## Instructions for the task:
What is wanted is every line below from the one with "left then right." up to and including the one with "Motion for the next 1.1", retyped exactly, pictures excluded, nothing else.
++++ Given records
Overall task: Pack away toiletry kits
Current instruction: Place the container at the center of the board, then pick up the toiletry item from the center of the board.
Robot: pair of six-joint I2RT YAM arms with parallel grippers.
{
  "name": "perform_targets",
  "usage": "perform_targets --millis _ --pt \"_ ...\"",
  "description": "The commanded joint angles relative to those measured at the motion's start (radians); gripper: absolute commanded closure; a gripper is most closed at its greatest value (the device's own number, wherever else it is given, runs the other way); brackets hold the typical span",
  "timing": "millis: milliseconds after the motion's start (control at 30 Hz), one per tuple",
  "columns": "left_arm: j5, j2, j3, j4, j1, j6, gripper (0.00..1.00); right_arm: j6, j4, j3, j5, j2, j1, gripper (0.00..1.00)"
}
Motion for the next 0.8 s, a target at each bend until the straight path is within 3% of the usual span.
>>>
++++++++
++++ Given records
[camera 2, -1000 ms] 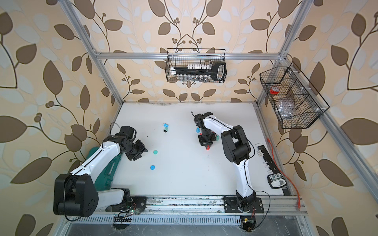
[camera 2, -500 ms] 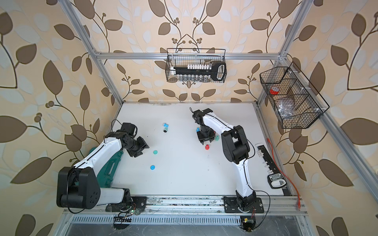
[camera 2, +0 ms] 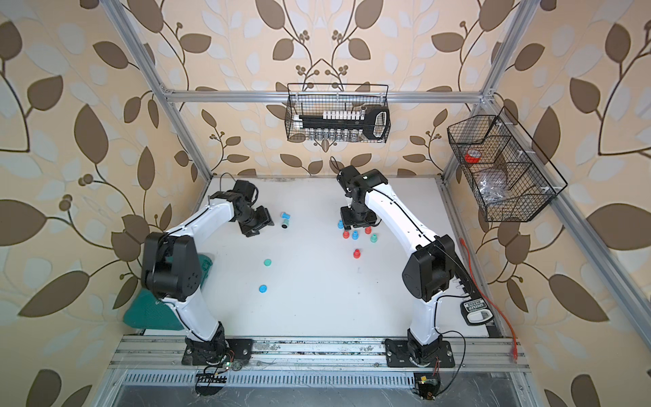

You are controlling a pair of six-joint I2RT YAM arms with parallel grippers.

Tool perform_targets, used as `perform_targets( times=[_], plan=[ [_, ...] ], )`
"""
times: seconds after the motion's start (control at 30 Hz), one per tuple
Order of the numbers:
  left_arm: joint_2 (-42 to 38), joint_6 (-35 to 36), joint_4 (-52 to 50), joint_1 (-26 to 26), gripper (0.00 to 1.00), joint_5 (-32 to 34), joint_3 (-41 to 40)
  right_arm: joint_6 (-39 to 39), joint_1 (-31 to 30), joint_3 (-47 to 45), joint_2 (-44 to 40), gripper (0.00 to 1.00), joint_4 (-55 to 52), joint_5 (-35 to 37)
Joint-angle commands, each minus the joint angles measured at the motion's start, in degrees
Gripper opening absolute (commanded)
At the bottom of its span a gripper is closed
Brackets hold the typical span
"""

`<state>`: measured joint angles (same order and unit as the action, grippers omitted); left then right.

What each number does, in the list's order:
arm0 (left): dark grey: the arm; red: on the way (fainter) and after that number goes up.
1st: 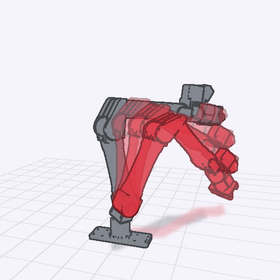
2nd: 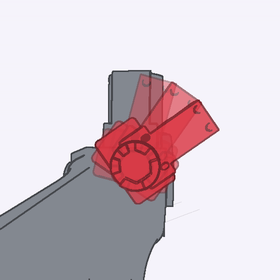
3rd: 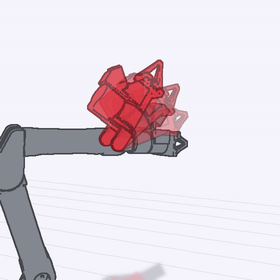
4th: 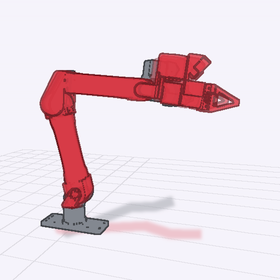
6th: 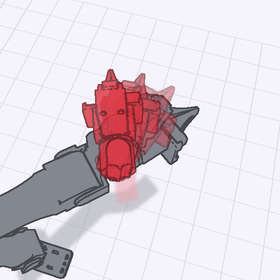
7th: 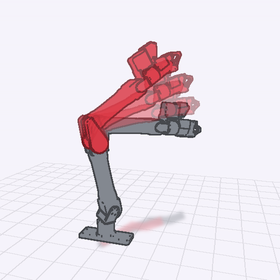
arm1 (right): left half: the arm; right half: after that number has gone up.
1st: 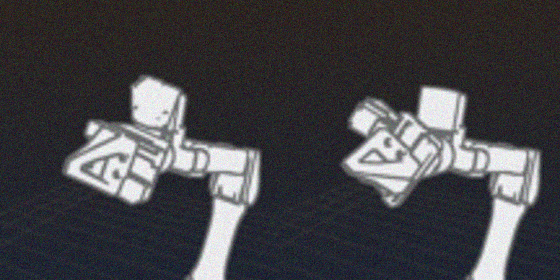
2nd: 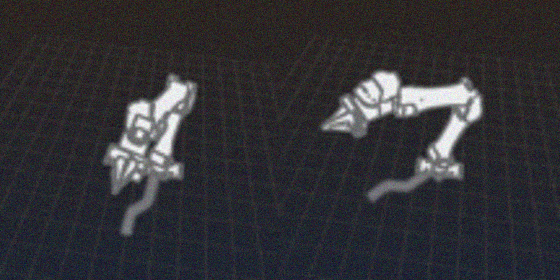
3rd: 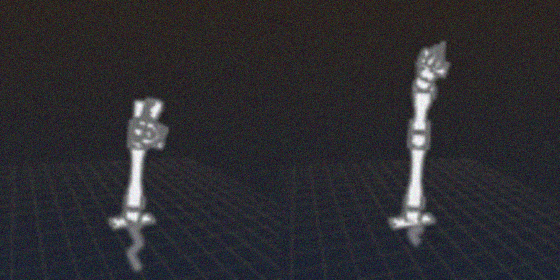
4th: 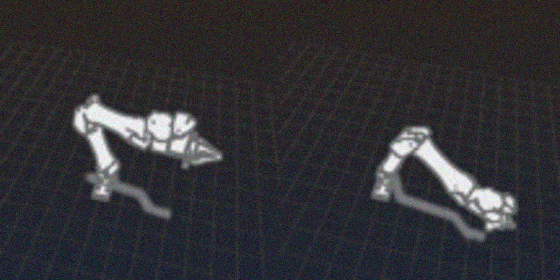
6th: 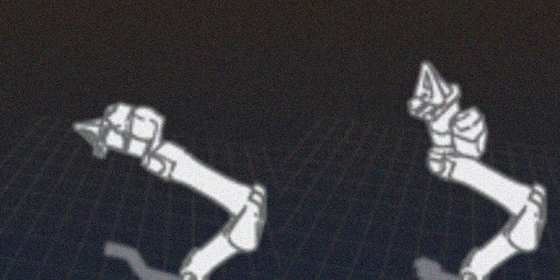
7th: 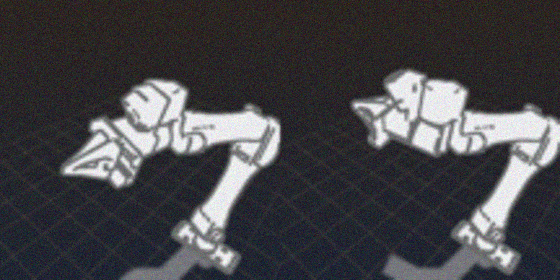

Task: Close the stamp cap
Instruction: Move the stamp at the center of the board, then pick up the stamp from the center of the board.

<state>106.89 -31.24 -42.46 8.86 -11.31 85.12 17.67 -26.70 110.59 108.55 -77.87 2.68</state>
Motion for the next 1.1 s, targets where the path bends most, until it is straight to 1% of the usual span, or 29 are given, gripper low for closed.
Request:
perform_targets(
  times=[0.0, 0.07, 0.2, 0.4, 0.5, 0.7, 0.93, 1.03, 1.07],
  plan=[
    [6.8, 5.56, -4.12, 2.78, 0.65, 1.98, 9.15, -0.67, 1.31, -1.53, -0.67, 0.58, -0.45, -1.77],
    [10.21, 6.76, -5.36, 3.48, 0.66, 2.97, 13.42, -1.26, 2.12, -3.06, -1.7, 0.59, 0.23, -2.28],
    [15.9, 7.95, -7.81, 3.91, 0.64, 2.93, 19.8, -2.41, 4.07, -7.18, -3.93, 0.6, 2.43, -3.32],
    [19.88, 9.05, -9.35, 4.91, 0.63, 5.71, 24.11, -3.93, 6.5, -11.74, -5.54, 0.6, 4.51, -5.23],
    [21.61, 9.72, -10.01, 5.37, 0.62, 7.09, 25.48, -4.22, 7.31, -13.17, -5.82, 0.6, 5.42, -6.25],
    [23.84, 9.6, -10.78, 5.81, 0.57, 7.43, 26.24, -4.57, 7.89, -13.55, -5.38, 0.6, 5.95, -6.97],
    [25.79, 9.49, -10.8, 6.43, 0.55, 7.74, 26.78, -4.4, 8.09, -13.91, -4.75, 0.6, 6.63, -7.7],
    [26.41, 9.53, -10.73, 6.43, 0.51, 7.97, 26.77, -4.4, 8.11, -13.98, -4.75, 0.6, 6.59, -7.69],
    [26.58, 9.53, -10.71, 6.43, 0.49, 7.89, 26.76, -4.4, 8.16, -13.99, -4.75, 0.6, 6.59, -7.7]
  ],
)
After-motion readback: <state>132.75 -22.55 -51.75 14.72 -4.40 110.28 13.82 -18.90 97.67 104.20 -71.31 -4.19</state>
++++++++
## Your response:
`<state>`: measured joint angles (same order and unit as the action, grippers omitted); left then right.

What each number does, in the list's order:
arm0 (left): dark grey: the arm; red: on the way (fainter) and after that number goes up.
1st: 
2nd: 
3rd: 
4th: 
6th: 
7th: 
arm1 (right): left half: the arm; right half: after that number has gone up.
1st: 
2nd: 
3rd: 
4th: 
6th: 
7th: 

Task: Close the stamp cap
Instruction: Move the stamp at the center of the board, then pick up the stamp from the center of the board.

<state>106.89 -31.24 -42.46 8.86 -11.31 85.12 17.67 -26.70 110.59 108.55 -77.87 2.68</state>
Motion for the next 1.1 s, targets where the path bends most, until it is straight to 1% of the usual span, or 29 are given, gripper low for closed.

The output is complete as shown.